No, we do not store log or IoT. The data are all business related metrics. I didn't choose aurora but inherited from another team. We have 4 replication reads to scale out the read access. The internal team owns the ingestion (insert) to the write node. All other external accesses are read.
I think the reason behind aurora pick is to support arbitrary aggregation, filtering and low latency read (p90 < 3000ms). We could not pick distributed DB based on Presto, Athena or Redshift mainly for latency requirements.
The other contender I consider is Elastic search. But, I do think using it in this case is akin to fitting a square peg in round hole saying.
You are thinking of normalized ( bcnf if not 3nf) well architectures application storing structured data , unless the app is 100 million+ users or grew super fast 250TB size would be hard to get to .

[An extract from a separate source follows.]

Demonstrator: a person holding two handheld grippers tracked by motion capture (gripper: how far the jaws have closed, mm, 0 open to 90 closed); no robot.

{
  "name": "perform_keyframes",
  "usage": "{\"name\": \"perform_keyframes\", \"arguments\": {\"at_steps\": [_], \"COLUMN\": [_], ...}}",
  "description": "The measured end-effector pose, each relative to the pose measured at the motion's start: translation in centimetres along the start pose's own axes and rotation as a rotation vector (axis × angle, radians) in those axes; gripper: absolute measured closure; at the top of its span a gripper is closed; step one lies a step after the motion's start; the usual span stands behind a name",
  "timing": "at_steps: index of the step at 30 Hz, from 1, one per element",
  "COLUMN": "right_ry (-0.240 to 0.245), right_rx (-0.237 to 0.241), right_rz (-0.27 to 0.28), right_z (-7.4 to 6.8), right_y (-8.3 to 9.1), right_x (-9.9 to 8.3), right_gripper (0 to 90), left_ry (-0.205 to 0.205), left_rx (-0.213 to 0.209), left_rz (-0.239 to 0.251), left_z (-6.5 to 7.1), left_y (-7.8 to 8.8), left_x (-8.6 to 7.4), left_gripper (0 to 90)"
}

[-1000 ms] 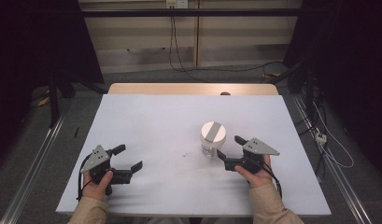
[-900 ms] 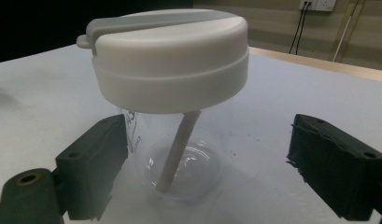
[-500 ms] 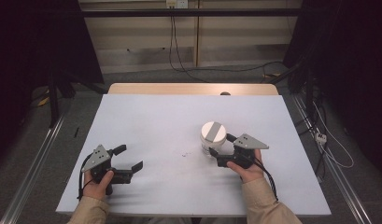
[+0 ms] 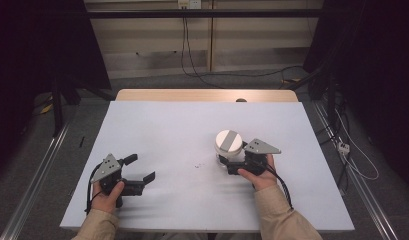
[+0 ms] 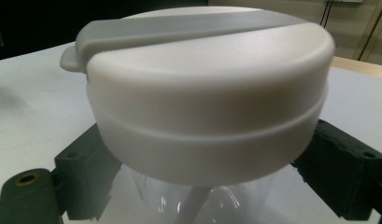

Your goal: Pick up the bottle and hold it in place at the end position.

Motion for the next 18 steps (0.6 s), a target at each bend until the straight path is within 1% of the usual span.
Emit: {"name": "perform_keyframes", "arguments": {"at_steps": [1,2,4,5,7,8,11,13,18], "right_ry": [-0.006,-0.027,-0.026,-0.026,-0.023,-0.004,0.0,0.015,0.019], "right_rx": [0.003,0.002,0.004,0.012,0.014,0.017,0.012,0.01,-0.001], "right_rz": [0.004,0.002,-0.002,-0.003,-0.005,-0.006,-0.005,-0.01,-0.006], "right_z": [0.0,0.1,0.1,0.0,-0.1,-0.4,-0.5,-0.6,-0.5], "right_y": [-0.1,-0.4,-0.5,-0.8,-0.9,-1.1,-1.2,-1.1,-1.1], "right_x": [0.0,-0.1,-0.1,-0.1,0.0,0.0,0.0,0.1,0.1], "right_gripper": [12.0,11.7,10.8,14.2,15.8,17.2,17.5,17.9,18.2], "left_ry": [-0.003,-0.004,-0.004,-0.004,-0.003,-0.001,-0.004,-0.004,-0.005], "left_rx": [-0.002,-0.003,-0.003,-0.002,0.0,-0.001,-0.005,-0.005,-0.007], "left_rz": [-0.002,-0.003,-0.003,-0.003,-0.005,-0.005,-0.004,-0.001,0.001], "left_z": [0.0,0.0,0.0,0.0,0.0,0.0,0.0,0.0,0.0], "left_y": [0.0,0.0,0.0,0.0,0.0,0.0,-0.1,-0.1,-0.3], "left_x": [0.0,0.0,0.0,0.0,0.0,-0.1,0.0,0.0,0.1], "left_gripper": [3.4,3.4,3.4,3.4,3.4,3.4,3.5,3.5,3.5]}}
Point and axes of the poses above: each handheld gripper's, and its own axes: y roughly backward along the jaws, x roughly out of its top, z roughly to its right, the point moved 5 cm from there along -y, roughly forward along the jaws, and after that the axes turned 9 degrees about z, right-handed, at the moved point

Timeseries (like IoT you mentioned ) or binary blobs or logs or any other data in SQL storage that shouldn’t be really there can hit any size wouldn’t be all that interesting.
Can’t speak for OP, however managing data for few million user apps, what I have observed is most SQL stores hit single TB range and then start getting broken down into smaller dbs either coz now teams have grown want their own Micro-service or DB or infra wants easier to handle in variety of ways including Backup /recovery larger DBs are extremely difficult to get reasonable RTO/RPO numbers for.
You wouldn’t say less to worry about when you have to do full backup or show recovery from backup within a set recovery time .
This one data store is easier is a myth , it just offloads complexity from developer to infra teams who are now provisioning premium NVMe storage instead of cold object stores for binary data .
Binary data is not indexed or aggregated in a SQL store there is no value in doing this is one place expect dev experience at the cost of infra team experience.
I think the reason behind aurora pick is to support arbitrary aggregation, filtering and low latency read (p90 < 3000ms). We could not pick distributed DB based on Presto, Athena or Redshift mainly for latency requirements.
The other contender I consider is Elastic search. But, I do think using it in this case is akin to fitting a square peg in round hole saying.